Dans le film de Georges Franju, La Tête contre les murs (1959) avec Jean-Pierre Mocky, Pierre Brasseur et Paul Meurisse, un bourgeois fait enfermer son fils qui profite trop de sa vie. Il veut l'empêcher de s'épanouir en le rendant prisonnier d'une institution dont il est le seul à avoir la clé. Ce film rend bien compte du climat de fermeture intellectuelle qui règne dans la société de la fin des années cinquante.

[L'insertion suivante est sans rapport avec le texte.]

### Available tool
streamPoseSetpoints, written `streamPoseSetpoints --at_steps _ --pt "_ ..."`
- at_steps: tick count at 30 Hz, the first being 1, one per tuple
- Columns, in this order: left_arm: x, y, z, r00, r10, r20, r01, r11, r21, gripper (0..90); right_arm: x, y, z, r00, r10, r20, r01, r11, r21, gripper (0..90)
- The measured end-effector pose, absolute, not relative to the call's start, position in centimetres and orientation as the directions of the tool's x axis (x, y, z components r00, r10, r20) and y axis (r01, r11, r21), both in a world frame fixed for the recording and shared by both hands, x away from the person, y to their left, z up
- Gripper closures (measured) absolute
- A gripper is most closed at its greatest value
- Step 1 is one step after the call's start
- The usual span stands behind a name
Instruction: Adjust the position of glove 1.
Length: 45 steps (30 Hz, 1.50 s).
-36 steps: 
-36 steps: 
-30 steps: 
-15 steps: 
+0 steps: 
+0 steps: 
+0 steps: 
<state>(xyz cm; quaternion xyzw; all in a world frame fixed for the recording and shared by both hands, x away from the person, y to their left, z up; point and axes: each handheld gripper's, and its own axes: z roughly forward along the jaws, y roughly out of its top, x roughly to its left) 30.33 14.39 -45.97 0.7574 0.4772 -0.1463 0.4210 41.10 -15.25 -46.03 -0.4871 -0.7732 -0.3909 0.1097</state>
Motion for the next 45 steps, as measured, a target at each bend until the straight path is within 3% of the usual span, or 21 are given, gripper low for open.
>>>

Dans La Grande illusion, Jean Renoir évoque l'absurdité des situations que la prison fait naître et ses rapports à la culture. Pierre Fresnay et Eric von Stroheim, chefs des armées ennemies, se parlent en anglais montrant ainsi leur point commun: ils appartiennent à la même classe sociale. Jean Gabin lui, est un homme du peuple et il s'entend avec tout le monde. Dans cette prison militaire, il ne se reconnaît plus depuis qu'il a fréquenté des hommes d'autres classes que la sienne.

L'Albanie, un pays libéré de l'enfermement

Dans une vision plus résistante d'une France que seul le combat pour la liberté préoccupe, L'Armée des ombres de Jean-Pierre Melville (1969) est un chef d'œuvre indépassable avec Lino Ventura, Simone Signoret, Paul Meurisse, Paul Crauchet, Claude Mann et Jean-Pierre Cassel. Tout est dangereux dans la froideur de la résistance et l'enfermement ne pardonne pas.

Amnistie (Amnistia) est un film albanais d'Alimani Bujar co-produit par la Grèce et la France. Une nouvelle loi promulguée par le gouvernement albanais, afin de se conformer aux normes européennes, permet désormais aux prisonniers mariés de rencontrer leur conjoint une fois par mois dans la plus stricte intimité. Elsa se rend ainsi auprès de son époux, incarcéré pour loyers impayés. De même Shepetim rejoint son épouse détenue pour usage de faux. Une réciproque attirance rapproche ces deux êtres esseulés. Le film analyse le retard des mentalités dans un contexte tragique où la transition se fait difficile entre l’Albanie et l'Europe. Le film défend évidemment la cause de la liberté de pensée qui ne va pas sans la liberté d'aimer. Amnistie est un film sobre distillant une émotion qui nous dit que si un pays est malheureux, tous les autres doivent tout faire pour le remettre sur les rails du bonheur. N'est-ce pas ce que devrait être cette merveilleuse union qu'est l'Europe? Un partage du bonheur entre les peuples et les hommes?